Cet internaute demande qu’on sanctionne les personnes qui ont procédé au visionnage de la vidéo autres que les avocats de la défense et les parties civiles. La défense doit avoir l’authenticité de la vidéo d’après lui. “Des sanctions devront tomber. On ne peut pas délibérément violer les règles de procédures pénales sans conséquences. Qui a pris la liberté de montrer cette vidéo ? En dehors des concernés par la procédure (avocats de la famille Mancabou et des parties civiles légalement constituées), personne d’autre ne devrait avoir l’autorisation de voir cette vidéo,  une pièce à conviction. Je suis assez d’accord avec Me Kabou, l’un des avocats, il est légitime de se poser la question de la recevabilité de cette vidéo comme pièce à conviction. Les délégataires de service public de la justice se doivent de faire preuve d’une plus grande rigueur dans le traitement des dossiers “, poste-il.

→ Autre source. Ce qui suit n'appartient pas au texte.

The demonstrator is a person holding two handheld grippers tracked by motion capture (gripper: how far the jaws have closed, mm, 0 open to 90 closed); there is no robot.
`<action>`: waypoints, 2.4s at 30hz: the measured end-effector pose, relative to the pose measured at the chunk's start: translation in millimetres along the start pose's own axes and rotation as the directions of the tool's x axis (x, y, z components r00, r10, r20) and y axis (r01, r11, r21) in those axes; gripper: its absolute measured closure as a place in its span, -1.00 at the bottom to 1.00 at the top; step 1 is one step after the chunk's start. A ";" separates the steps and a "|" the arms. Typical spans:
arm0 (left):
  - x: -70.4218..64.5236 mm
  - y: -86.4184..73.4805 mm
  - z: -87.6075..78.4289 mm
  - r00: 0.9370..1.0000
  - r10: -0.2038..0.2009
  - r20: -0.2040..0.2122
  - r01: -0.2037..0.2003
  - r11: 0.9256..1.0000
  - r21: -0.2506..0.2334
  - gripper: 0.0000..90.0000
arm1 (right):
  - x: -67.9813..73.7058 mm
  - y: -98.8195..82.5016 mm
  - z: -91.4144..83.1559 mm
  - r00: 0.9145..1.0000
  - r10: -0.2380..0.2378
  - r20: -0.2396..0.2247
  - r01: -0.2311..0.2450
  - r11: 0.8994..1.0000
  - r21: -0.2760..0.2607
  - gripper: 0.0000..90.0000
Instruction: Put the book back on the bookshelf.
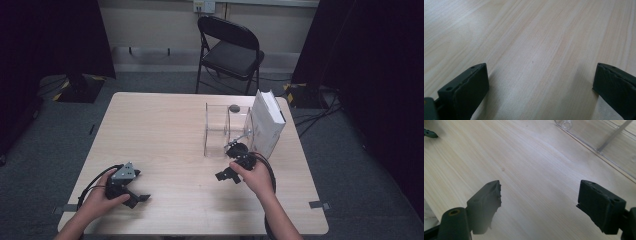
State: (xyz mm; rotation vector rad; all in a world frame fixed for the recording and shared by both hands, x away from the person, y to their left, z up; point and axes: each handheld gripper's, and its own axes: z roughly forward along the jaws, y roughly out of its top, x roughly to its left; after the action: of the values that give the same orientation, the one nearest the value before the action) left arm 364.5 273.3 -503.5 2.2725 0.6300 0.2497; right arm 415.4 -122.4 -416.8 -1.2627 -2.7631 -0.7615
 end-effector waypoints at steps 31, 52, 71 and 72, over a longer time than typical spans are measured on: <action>0.0 0.0 0.0 1.000 0.000 0.000 0.000 1.000 0.000 -1.00 | 19.5 -4.5 37.3 0.997 -0.065 -0.046 0.066 0.998 0.004 -0.60; -0.2 0.1 -0.2 1.000 0.000 -0.003 0.000 1.000 0.002 -1.00 | 29.3 -10.8 61.0 0.990 -0.136 -0.029 0.137 0.990 0.013 -0.61; -0.1 0.0 0.0 1.000 0.000 -0.001 0.000 1.000 0.000 -1.00 | 41.4 -22.8 69.3 0.967 -0.247 0.060 0.250 0.966 -0.059 -0.72; -0.1 0.0 0.0 1.000 0.000 -0.001 0.000 1.000 -0.001 -1.00 | 42.6 -23.7 70.0 0.966 -0.250 0.065 0.254 0.965 -0.064 -0.73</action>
State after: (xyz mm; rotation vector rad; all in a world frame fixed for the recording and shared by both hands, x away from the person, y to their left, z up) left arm 364.4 273.2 -503.5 2.2717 0.6307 0.2505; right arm 382.8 -75.1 -479.9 -0.9656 -3.0067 -0.8581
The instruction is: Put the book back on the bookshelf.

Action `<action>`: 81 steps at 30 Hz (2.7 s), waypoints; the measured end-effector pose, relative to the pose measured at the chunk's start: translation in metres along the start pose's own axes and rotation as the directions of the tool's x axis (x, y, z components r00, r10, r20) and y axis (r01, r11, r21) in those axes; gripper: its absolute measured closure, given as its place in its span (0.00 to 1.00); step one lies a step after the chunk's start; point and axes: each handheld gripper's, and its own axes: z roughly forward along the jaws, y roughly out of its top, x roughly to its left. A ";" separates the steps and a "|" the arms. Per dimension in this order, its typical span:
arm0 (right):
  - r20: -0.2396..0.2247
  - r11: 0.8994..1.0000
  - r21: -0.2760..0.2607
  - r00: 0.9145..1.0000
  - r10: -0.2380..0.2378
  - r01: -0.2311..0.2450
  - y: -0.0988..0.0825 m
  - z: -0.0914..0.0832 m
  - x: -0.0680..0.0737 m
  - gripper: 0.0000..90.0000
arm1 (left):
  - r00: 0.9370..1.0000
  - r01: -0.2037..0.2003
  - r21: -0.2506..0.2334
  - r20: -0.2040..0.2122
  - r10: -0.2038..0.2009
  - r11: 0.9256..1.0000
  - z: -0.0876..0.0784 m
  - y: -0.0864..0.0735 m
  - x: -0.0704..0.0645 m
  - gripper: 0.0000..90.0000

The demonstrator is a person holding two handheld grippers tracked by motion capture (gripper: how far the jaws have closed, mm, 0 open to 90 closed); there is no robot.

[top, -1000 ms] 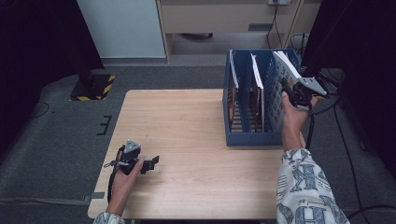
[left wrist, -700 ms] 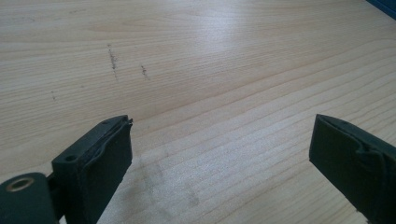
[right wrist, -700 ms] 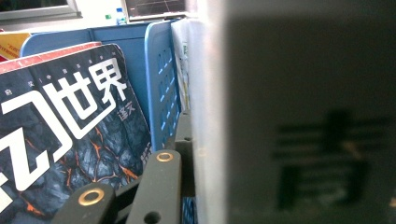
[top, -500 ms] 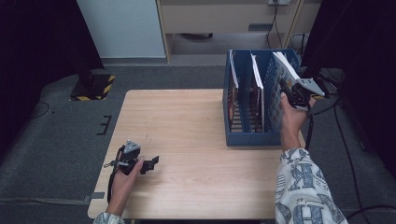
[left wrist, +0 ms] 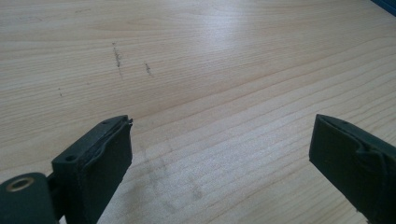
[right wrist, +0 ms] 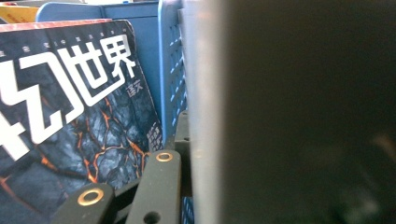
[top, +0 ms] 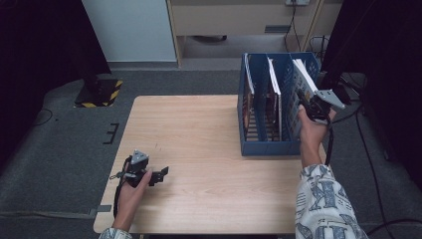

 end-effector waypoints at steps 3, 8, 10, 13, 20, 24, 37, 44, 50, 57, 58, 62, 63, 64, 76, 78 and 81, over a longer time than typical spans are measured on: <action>-0.004 1.000 0.001 1.000 -0.010 0.010 0.000 -0.001 0.002 0.81 | 1.000 0.000 -0.003 -0.001 0.000 1.000 -0.001 0.000 0.001 0.06; -0.008 1.000 0.000 1.000 -0.020 0.020 0.000 -0.001 0.006 0.81 | 1.000 0.004 -0.003 -0.003 -0.004 1.000 -0.001 0.000 0.001 0.06; -0.007 1.000 0.001 1.000 -0.015 0.015 0.000 -0.001 0.006 0.81 | 1.000 0.002 -0.002 -0.003 -0.002 1.000 -0.001 0.000 0.001 0.06; -0.012 1.000 0.002 1.000 -0.015 0.015 0.001 -0.001 0.004 0.80 | 1.000 0.002 -0.001 -0.003 -0.002 1.000 -0.001 0.000 0.001 0.06; -0.027 1.000 0.004 0.999 -0.023 0.023 0.007 0.001 0.003 0.81 | 1.000 -0.001 0.000 0.003 0.001 1.000 0.000 0.000 0.000 0.06; -0.002 1.000 0.006 1.000 -0.028 0.028 0.008 0.001 0.003 0.82 | 1.000 -0.001 -0.001 0.001 0.001 1.000 -0.001 0.000 0.001 0.06; 0.052 0.999 -0.010 0.998 -0.037 0.038 0.008 0.007 -0.001 0.82 | 1.000 -0.007 0.006 0.006 0.007 1.000 0.001 0.000 0.000 0.06; 0.053 0.999 -0.014 0.998 -0.042 0.042 0.007 0.008 0.005 0.82 | 1.000 -0.005 0.004 0.005 0.005 1.000 0.001 0.000 0.000 0.06; 0.047 0.999 -0.012 0.998 -0.051 0.052 0.006 0.008 0.010 0.82 | 1.000 -0.005 0.004 0.004 0.005 1.000 0.001 0.000 0.000 0.06; 0.045 0.997 -0.014 0.997 -0.070 0.070 0.005 0.008 0.015 0.81 | 1.000 -0.006 0.003 0.003 0.006 1.000 0.000 0.001 0.000 0.06; 0.043 0.997 -0.012 0.996 -0.073 0.073 0.005 0.008 0.016 0.81 | 1.000 -0.006 0.004 0.003 0.006 1.000 0.000 0.000 0.000 0.06; 0.037 0.997 -0.010 0.997 -0.070 0.071 0.005 0.008 0.018 0.80 | 1.000 -0.006 0.003 0.003 0.006 1.000 0.000 0.001 0.000 0.06; 0.036 0.998 -0.010 0.997 -0.069 0.070 0.005 0.008 0.018 0.80 | 1.000 -0.006 0.003 0.003 0.006 1.000 0.000 0.001 0.000 0.06; 0.036 0.998 -0.010 0.997 -0.069 0.070 0.005 0.008 0.018 0.80 | 1.000 -0.006 0.003 0.003 0.006 1.000 0.000 0.001 0.000 0.06; 0.010 0.998 -0.001 0.998 -0.069 0.069 0.007 0.006 0.018 0.70 | 1.000 -0.007 0.003 0.002 0.007 1.000 0.000 0.001 0.000 0.06; 0.004 0.998 0.004 0.998 -0.069 0.069 0.007 0.006 0.018 0.66 | 1.000 -0.006 0.000 0.002 0.006 1.000 0.000 0.001 0.000 0.06; 0.004 0.998 0.009 0.998 -0.070 0.069 0.008 0.004 0.018 0.60 | 1.000 -0.005 0.001 0.001 0.005 1.000 -0.001 0.001 0.001 0.06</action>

Contrairement à nos deux interlocuteurs, cette jeune fille notifie qu’elle a beaucoup de regrets pour son pays, mais elle n’ose y aller en profondeur. ” Personne n’a le droit de parler de ses convictions politiques ou de les extérioriser. En tant que citoyen, dans mon for intérieur, je sais ce qu’il en est pour mon pays mais. Je ne peux aller plus loin mais j’ai ma carte pour sanction. Tout ce que je peux dire, c’est qu’il y a trop de morts injustes, l’événement du mars passé n’est que la partie visible de l’iceberg. Il y a beaucoup de non dits sur les morts de certains détenus, des disparitions, des détenus qui entrent en prison sains mais qui en sortent traumatisés et gravement malades” soutient la jeune fille, l’air un peu réticente.

Les Sénégalais sont désorientés par cette histoire qui accouche de plusieurs versions. Chaque jour, de nouvelles révélations surprennent le peuple. Ce dernier semble arrivé à un moment où la dénonciation demande beaucoup de courage pour ne pas subir le sort de François Mancabou.